1. Script for pipeline: Here, you can easily write your own script.
2. Pipeline from SCM: it will use your SCM repository’s Jenkins file.
Here I am choosing the second option:

So, choose your SCM and give your branch and URL of your repository and also mention your Jenkinsfile in script path.

STAGE 1 (Cleanup Workspace)

In this stage, we going to cleanup our workspace where files and documents that are previously deployed before, after this stage done the git will pull newly updated files and run everything newly.

Stage 2 (Git Checkout)

Git:
We used a variety of source code management systems in our project, including GitHub,GitLab, AWS codecommit, and bitbucket, SVN, TFS, and others; however, I didn’t include that information in the flow chart.

Git Configure

Give your Git details in the SCM above; therefore, update those with the URL and branch names of your git details in from SCM.

Git Checkout

Note: If your git repository is private, you should give your Jenkins account your Gitlab personal access token or git credentials.

Stage 3 (Sonarcloud)

SonarCloud is used to perform SAST code Quality scans, so integrate it with Jenkins by adding a personal access token or authentication token. You may also call your Sonar scanner tool as sonar-scanner, or anything else you choose, and don’t forget to include it in your pipeline.

There are two options to run sonarcloud :

  1. Create sonar-project-properties file in your git repository and give the sonarcloud details

sonar-project.properties

Here, adds your sonar-scanner path to the Jenkins pipeline script along with your pom.xml, csproj,solution file, package. Json, Gem file, requirement.txt, etc.

  1. You can directly mention your sonar cloud script in the Jenkins file.

compile and run sonar analysis

Stage 4 (Snyk)

Synk:
Synk is used to perform security vulnerability scans, so integrate it with Jenkins by giving it a personal access token or authentication token. You may also call your synk Installation tool as Snyk@latest, or anything else you choose, and don’t forget to include it in your pipeline.
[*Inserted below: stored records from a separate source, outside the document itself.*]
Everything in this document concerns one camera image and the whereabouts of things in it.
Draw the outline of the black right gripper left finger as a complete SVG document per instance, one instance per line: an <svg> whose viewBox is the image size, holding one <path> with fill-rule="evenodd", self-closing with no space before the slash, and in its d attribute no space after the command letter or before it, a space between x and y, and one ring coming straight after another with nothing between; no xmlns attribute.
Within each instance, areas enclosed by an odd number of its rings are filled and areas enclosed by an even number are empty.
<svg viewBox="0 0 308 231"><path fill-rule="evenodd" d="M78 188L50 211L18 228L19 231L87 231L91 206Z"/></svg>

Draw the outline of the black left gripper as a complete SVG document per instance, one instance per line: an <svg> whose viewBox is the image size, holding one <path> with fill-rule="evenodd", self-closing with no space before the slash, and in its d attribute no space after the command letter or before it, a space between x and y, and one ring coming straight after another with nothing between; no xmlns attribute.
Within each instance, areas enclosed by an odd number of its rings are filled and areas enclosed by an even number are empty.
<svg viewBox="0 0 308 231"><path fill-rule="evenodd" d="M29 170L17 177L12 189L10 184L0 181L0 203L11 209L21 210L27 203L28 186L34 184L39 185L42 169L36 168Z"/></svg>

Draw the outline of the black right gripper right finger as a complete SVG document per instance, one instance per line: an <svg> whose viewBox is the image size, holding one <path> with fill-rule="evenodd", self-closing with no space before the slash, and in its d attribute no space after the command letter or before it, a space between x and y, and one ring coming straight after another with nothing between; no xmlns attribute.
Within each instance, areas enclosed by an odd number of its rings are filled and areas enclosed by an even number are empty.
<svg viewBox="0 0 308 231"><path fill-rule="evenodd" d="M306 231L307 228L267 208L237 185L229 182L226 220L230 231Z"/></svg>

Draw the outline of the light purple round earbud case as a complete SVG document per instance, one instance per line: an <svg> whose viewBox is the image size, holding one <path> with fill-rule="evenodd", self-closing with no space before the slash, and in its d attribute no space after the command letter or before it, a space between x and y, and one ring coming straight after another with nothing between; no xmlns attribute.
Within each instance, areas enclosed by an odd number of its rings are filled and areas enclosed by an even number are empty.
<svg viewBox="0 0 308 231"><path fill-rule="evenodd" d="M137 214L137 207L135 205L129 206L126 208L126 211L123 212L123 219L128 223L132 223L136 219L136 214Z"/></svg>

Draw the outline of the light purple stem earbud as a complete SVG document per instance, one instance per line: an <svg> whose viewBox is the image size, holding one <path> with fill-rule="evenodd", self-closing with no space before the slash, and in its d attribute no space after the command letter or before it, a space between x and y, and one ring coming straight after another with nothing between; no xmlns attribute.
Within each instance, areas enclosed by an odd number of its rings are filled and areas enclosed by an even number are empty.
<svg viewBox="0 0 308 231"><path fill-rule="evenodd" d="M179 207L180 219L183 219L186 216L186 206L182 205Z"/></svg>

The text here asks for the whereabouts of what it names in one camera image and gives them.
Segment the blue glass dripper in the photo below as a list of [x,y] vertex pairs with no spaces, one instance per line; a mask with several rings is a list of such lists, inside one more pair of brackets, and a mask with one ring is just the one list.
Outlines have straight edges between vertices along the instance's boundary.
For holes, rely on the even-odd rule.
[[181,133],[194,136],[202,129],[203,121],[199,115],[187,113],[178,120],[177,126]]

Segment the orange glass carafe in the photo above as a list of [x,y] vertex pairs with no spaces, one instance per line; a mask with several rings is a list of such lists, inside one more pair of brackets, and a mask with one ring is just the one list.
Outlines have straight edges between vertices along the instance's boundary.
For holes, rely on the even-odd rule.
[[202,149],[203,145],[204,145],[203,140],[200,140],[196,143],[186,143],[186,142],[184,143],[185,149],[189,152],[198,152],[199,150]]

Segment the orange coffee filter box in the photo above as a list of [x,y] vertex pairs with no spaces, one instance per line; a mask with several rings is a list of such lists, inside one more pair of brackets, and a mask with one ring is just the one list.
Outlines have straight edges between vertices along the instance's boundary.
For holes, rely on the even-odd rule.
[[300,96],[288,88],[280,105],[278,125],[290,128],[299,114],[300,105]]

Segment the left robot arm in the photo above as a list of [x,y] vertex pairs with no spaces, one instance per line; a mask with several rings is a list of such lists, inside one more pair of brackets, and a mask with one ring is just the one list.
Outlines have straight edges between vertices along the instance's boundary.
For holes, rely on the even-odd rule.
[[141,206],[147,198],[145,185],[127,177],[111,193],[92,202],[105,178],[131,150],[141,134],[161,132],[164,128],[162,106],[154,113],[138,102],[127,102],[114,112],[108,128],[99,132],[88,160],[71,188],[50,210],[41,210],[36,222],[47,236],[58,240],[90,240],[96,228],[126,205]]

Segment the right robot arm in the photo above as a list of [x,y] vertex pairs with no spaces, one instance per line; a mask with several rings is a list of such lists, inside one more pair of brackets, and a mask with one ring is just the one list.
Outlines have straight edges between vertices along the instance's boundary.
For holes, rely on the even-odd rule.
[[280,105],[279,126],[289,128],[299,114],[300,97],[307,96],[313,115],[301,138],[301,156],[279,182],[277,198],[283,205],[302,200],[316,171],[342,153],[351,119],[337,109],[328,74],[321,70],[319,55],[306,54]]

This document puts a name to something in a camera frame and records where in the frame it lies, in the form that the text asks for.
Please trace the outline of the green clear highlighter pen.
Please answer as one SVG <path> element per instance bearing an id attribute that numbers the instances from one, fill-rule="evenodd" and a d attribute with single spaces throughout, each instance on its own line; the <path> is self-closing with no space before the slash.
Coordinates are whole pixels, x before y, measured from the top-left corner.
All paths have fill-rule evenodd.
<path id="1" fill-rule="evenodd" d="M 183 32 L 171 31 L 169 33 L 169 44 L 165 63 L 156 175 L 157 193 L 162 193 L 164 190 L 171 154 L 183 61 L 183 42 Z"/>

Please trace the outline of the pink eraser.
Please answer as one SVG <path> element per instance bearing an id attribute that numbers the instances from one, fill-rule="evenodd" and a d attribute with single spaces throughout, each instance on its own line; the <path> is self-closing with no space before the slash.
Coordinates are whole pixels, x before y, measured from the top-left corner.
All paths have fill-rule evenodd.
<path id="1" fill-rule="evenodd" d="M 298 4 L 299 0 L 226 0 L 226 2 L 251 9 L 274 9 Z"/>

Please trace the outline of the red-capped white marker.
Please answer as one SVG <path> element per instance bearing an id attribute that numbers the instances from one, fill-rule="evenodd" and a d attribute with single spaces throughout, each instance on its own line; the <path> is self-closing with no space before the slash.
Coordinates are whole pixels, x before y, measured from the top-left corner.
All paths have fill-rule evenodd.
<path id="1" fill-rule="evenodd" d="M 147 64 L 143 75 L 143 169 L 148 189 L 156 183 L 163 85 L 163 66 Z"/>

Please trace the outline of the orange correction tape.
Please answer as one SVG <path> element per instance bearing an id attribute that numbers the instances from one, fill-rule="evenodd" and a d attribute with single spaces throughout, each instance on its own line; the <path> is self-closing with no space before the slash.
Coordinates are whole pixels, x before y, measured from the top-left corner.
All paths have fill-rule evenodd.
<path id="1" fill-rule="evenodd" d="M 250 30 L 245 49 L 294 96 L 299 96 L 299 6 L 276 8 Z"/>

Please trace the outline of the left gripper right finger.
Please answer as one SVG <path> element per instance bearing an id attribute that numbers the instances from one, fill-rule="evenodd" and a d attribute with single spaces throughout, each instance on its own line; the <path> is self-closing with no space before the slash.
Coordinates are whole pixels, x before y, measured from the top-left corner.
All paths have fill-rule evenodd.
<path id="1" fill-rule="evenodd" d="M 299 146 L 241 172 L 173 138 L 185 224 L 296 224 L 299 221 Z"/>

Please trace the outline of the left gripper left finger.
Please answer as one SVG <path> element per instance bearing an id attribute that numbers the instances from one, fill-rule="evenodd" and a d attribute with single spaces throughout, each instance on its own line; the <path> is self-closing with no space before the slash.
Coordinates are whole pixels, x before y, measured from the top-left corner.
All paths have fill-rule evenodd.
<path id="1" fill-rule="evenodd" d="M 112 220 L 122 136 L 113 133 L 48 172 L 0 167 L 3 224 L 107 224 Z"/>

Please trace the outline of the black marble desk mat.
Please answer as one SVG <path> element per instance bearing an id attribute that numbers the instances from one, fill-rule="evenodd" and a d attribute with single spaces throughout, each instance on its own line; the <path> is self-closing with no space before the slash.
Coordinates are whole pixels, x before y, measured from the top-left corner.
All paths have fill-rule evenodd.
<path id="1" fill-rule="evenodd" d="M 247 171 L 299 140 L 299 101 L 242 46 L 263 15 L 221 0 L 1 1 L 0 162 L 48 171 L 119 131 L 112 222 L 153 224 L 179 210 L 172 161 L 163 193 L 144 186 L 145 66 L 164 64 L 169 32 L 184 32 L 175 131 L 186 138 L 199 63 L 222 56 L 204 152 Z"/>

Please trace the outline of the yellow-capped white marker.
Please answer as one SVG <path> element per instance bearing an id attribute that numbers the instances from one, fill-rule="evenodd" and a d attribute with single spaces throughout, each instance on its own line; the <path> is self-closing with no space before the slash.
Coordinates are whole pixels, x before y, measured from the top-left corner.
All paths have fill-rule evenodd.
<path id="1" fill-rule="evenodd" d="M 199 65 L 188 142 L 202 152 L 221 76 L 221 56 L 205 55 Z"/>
In your pipeline, now mention your installation and the name of your Snyk token so that it knows which API you are attempting to access.

snyk analyisis

Stage 5 (Java Detection)

As I indicated earlier, Java may be automatically detected, and you will be able to see whether it issupported or not. therefore, make sure you have set up your JDK in Jenkins tools before doing it.

DetectJavaVersion

So here the java detects and set java pipeline script looks like:

Detect and Set Java

Stage 6 (Multi-Language Build and Deployment)

During this phase, I provided a variety of programming languages, including front-end, back-end, iOS, Android, Ruby, Flask, and so forth. Based on the languages I provided, the system will identify the source code from your repository and install, build, and execute the test in accordance with the pipeline script that we previously discussed.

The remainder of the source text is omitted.